## [Directions for this task]
Having found the line containing "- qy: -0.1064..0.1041" in the data below, reproduce that line and each one after it to the end, exactly, and include nothing else.

= Beginning of Section =

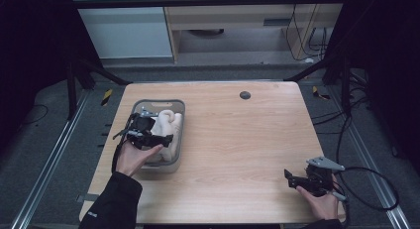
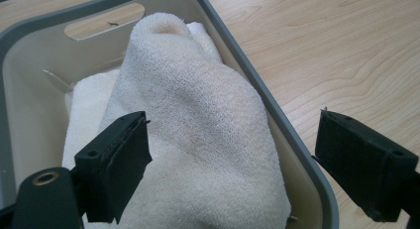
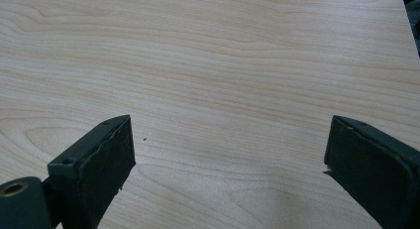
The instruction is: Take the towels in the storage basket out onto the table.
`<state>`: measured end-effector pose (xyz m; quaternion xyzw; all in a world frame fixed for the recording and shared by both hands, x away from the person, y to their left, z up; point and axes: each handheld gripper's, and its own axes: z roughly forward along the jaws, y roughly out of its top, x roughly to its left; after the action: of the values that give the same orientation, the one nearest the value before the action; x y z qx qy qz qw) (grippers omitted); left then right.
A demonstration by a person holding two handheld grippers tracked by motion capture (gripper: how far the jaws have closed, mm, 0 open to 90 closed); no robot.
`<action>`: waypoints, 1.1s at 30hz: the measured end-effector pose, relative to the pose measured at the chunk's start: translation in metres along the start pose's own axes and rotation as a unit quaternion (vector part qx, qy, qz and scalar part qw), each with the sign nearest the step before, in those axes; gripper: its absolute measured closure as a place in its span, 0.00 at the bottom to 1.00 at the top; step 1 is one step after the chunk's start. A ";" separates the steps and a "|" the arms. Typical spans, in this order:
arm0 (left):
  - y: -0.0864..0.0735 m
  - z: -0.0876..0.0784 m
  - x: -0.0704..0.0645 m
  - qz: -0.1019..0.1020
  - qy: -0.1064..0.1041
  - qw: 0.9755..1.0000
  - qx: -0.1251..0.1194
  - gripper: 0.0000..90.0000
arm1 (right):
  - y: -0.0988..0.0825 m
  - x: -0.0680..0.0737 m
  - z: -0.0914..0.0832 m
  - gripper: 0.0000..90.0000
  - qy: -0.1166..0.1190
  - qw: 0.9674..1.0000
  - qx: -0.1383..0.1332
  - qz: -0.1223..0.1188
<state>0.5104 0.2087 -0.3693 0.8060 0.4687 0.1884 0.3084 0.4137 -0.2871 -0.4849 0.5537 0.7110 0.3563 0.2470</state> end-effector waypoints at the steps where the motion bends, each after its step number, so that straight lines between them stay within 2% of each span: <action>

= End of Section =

## [Solution to the exercise]
  - qy: -0.1064..0.1041
  - qw: 0.9755..1.0000
  - qx: -0.1251..0.1194
  - gripper: 0.0000..90.0000
arm1 (right):
  - y: -0.0988..0.0825 m
  - x: -0.0680..0.0737 m
  - z: -0.0914..0.0832 m
  - gripper: 0.0000..90.0000
  - qy: -0.1166..0.1190
  - qw: 0.9674..1.0000
  - qx: -0.1383..0.1332
  - qz: -0.1223..0.1188
<state>0.5104 0.2087 -0.3693 0.8060 0.4687 0.1884 0.3084 0.4137 -0.2871 -0.4849 0.5537 0.7110 0.3563 0.2470</state> end-effector waypoints at the steps where the motion bends, each after its step number, so that straight lines between them stay within 2% of each span: <action>

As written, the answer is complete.